Chapter 59 - Some problems in the dimension theory of compacta

Abstract

This chapter discusses some problems in the dimension theory of compacta. All topological spaces considered in this chapter are assumed to be Tychonoff and called simply spaces; maps mean continuous maps of topological spaces. Almost all problems posed in the chapter concern compact spaces. The chapter defines the dimension Δ of a paracompact space X as: ΔX ≤n if there exists a strongly zero-dimensional paracompact space X0 and a surjective closed map f : X0 →X such that |f−1x| ≤n +1 for any x ∈X. It is known that the three basic dimension functions dim, ind, and Ind coincide for compact metrizable spaces, that is, dim X = ind X = Ind X for any compact metrizable space X. In 1936, Alexandroff asked whether they coincide for arbitrary compact spaces.

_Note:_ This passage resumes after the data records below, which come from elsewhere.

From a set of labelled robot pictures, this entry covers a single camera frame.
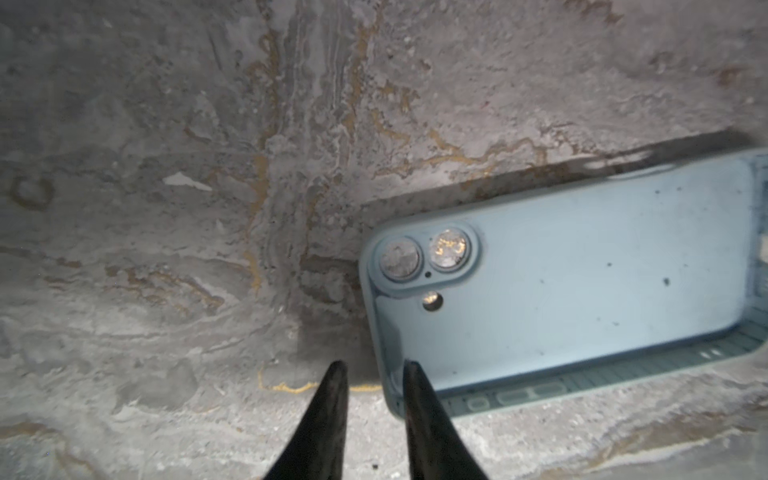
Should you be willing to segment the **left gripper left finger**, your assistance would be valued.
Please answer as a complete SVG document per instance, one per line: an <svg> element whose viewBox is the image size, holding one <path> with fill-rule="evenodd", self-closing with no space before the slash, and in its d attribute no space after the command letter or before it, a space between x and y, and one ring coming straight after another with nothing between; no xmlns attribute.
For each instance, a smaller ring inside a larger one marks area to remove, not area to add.
<svg viewBox="0 0 768 480"><path fill-rule="evenodd" d="M265 479L341 479L349 404L348 368L327 369L291 440Z"/></svg>

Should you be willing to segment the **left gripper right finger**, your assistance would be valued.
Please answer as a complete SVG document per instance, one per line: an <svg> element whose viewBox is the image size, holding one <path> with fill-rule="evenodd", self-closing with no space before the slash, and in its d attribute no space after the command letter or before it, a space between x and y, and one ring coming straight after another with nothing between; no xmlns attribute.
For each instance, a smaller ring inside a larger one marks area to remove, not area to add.
<svg viewBox="0 0 768 480"><path fill-rule="evenodd" d="M403 390L410 477L487 479L416 361L404 364Z"/></svg>

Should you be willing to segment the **light blue phone case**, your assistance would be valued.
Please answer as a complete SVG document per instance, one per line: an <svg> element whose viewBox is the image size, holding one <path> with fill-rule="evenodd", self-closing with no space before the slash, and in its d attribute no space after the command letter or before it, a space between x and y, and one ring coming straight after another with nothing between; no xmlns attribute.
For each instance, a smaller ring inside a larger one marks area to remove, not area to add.
<svg viewBox="0 0 768 480"><path fill-rule="evenodd" d="M407 361L455 417L746 356L767 342L767 152L394 221L359 277L396 417Z"/></svg>

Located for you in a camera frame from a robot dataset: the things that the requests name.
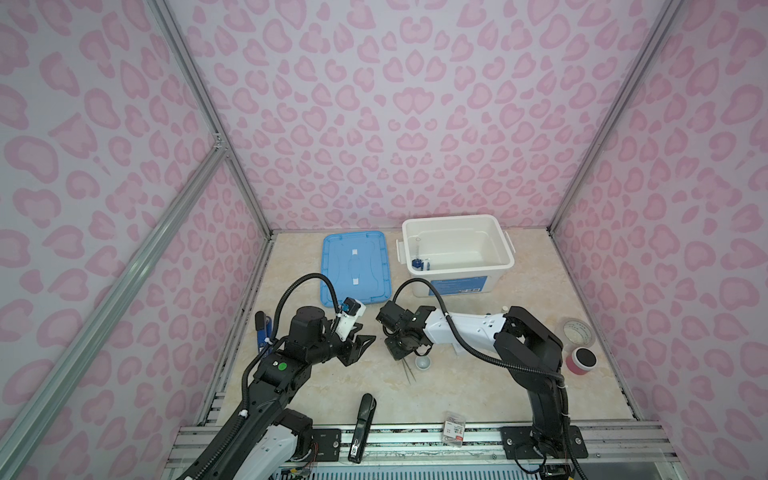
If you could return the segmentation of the metal tweezers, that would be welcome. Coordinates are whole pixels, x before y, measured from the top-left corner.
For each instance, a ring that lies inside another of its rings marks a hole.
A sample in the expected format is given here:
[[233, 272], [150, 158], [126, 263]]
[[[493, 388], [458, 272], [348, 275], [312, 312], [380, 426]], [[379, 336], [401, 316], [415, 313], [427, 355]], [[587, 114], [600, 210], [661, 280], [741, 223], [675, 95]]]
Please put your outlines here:
[[408, 365], [407, 360], [406, 359], [402, 359], [400, 361], [400, 363], [403, 366], [403, 370], [404, 370], [405, 377], [406, 377], [406, 380], [407, 380], [408, 384], [409, 385], [413, 384], [415, 382], [415, 377], [413, 375], [413, 372], [412, 372], [410, 366]]

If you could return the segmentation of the blue base glass funnel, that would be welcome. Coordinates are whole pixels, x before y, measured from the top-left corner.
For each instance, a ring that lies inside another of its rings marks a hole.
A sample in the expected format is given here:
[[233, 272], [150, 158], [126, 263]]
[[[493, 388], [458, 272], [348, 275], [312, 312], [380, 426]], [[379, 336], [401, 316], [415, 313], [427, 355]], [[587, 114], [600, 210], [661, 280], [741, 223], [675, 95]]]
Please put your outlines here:
[[415, 271], [424, 270], [424, 261], [420, 256], [420, 245], [421, 245], [421, 238], [415, 237], [413, 239], [413, 248], [411, 249], [411, 253], [412, 253], [411, 266]]

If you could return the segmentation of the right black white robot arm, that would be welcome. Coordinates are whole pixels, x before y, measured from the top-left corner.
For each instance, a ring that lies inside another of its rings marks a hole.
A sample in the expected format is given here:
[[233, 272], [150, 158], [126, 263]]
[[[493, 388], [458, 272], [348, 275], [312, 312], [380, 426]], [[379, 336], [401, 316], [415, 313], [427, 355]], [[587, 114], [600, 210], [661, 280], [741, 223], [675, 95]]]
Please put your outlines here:
[[579, 428], [570, 423], [565, 380], [561, 374], [563, 344], [559, 337], [523, 307], [502, 314], [446, 314], [421, 306], [407, 310], [385, 303], [376, 320], [385, 332], [391, 356], [401, 360], [450, 344], [458, 351], [507, 370], [526, 390], [532, 412], [530, 427], [501, 429], [509, 460], [588, 457]]

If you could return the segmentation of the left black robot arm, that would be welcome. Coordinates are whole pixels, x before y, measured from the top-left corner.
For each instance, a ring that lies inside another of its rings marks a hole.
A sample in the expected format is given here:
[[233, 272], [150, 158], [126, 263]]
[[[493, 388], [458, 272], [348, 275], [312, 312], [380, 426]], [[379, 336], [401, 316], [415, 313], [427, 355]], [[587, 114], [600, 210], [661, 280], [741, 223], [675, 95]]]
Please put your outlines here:
[[347, 298], [334, 319], [319, 307], [299, 308], [289, 333], [263, 356], [246, 384], [238, 409], [221, 427], [182, 479], [268, 479], [283, 464], [319, 456], [313, 420], [288, 408], [309, 380], [312, 367], [337, 359], [356, 363], [375, 341], [361, 335], [366, 306]]

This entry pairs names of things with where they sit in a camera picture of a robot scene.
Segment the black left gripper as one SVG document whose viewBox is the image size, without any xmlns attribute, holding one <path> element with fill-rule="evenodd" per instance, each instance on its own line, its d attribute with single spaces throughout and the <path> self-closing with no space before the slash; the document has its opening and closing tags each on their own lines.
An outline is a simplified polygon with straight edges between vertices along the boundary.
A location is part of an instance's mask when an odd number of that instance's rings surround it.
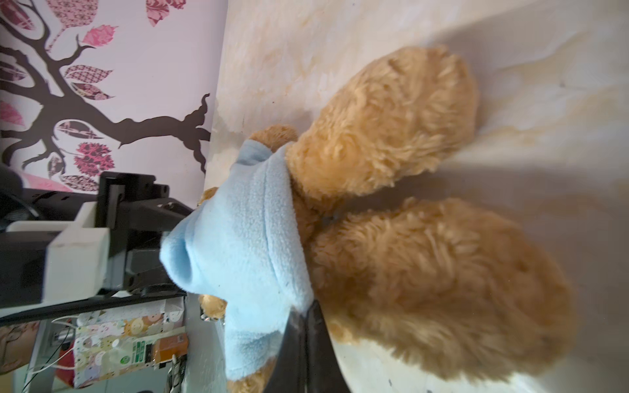
<svg viewBox="0 0 629 393">
<path fill-rule="evenodd" d="M 102 173 L 95 226 L 109 230 L 110 245 L 100 293 L 182 294 L 160 262 L 160 251 L 163 237 L 191 213 L 153 175 Z"/>
</svg>

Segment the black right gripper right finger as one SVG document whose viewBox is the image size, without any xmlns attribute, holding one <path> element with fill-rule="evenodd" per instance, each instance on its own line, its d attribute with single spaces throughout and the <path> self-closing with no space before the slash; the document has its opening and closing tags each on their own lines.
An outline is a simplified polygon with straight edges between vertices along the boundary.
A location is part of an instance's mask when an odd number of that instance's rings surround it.
<svg viewBox="0 0 629 393">
<path fill-rule="evenodd" d="M 313 302 L 306 316 L 306 392 L 351 393 L 318 301 Z"/>
</svg>

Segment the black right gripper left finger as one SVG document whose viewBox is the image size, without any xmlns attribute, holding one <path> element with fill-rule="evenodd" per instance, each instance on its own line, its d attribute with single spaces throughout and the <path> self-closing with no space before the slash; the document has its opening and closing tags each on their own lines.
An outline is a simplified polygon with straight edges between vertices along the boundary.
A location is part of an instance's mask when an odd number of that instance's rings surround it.
<svg viewBox="0 0 629 393">
<path fill-rule="evenodd" d="M 293 309 L 264 393 L 305 393 L 306 378 L 306 317 Z"/>
</svg>

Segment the light blue fleece hoodie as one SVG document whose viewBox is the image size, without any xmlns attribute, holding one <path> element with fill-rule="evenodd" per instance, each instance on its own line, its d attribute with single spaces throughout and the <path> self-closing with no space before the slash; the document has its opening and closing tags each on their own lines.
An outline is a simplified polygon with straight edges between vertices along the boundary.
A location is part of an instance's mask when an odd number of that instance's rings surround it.
<svg viewBox="0 0 629 393">
<path fill-rule="evenodd" d="M 229 177 L 162 240 L 181 289 L 226 301 L 226 377 L 248 377 L 278 353 L 292 310 L 314 301 L 293 206 L 286 146 L 242 145 Z"/>
</svg>

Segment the tan plush teddy bear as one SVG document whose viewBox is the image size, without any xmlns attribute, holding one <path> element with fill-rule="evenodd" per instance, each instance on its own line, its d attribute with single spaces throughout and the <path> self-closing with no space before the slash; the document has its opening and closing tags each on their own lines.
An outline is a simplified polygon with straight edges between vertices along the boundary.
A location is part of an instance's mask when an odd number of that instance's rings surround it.
<svg viewBox="0 0 629 393">
<path fill-rule="evenodd" d="M 335 338 L 369 340 L 439 378 L 539 374 L 575 335 L 560 267 L 513 222 L 460 199 L 336 216 L 344 202 L 433 172 L 473 140 L 476 80 L 445 47 L 371 62 L 304 134 L 273 125 L 247 143 L 283 151 L 314 294 Z"/>
</svg>

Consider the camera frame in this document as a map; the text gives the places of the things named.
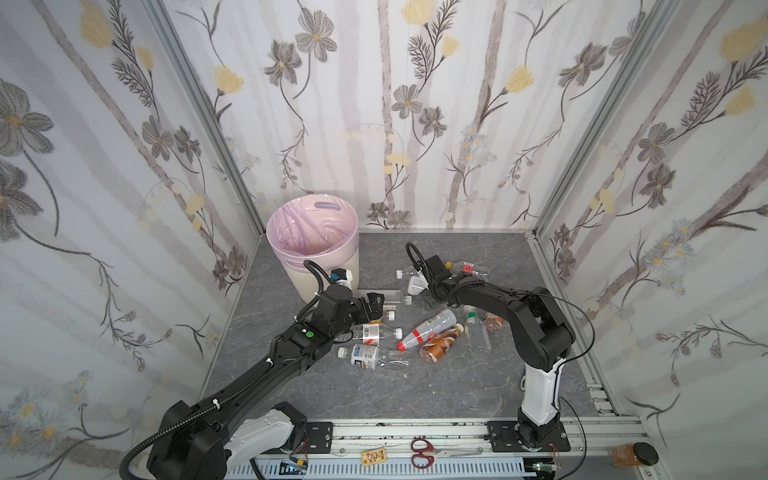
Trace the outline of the crushed black white label bottle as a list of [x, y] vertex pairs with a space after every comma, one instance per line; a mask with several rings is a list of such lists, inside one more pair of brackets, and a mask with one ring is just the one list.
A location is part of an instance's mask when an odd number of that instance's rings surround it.
[[410, 365], [407, 352], [382, 349], [375, 345], [357, 344], [351, 347], [340, 347], [337, 357], [363, 370], [393, 370]]

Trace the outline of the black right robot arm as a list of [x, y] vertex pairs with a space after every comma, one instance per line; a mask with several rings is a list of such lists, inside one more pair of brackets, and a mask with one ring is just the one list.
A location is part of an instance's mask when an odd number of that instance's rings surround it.
[[517, 354], [526, 365], [517, 440], [528, 450], [544, 447], [562, 426], [560, 376], [575, 338], [557, 300], [543, 287], [513, 290], [472, 274], [453, 274], [436, 255], [417, 260], [415, 267], [439, 302], [476, 307], [509, 326]]

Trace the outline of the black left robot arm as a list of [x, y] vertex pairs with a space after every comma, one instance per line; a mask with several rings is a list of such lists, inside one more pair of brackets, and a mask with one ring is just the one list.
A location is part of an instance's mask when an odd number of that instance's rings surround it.
[[192, 406], [179, 401], [166, 411], [158, 432], [135, 447], [137, 453], [150, 450], [146, 467], [154, 478], [222, 479], [229, 466], [256, 456], [239, 456], [235, 447], [251, 409], [328, 354], [337, 337], [384, 314], [384, 295], [356, 297], [338, 284], [315, 300], [315, 308], [299, 314], [246, 373]]

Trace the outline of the clear red white label bottle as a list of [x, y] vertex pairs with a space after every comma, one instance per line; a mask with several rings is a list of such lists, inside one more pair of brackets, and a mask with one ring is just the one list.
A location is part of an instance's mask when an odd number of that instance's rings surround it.
[[401, 328], [381, 323], [355, 325], [352, 328], [352, 334], [354, 342], [374, 346], [380, 346], [382, 341], [394, 340], [398, 342], [403, 338], [403, 330]]

In 1941, he proved that dim X ≤ ind X for any compact space X. Also Ind X ≤ Ind X for any normal space X and Ind X ≤ ΔX for any paracompact space X. The chapter discusses about on the coincidence of dim, ind, Ind, and Δ for compact spaces. It explains noncoincidence of dim and ind for compact spaces as well as noncoincidence of ind and Ind for compact spaces. A detailed discussion on dimensional properties of topological products is also presented.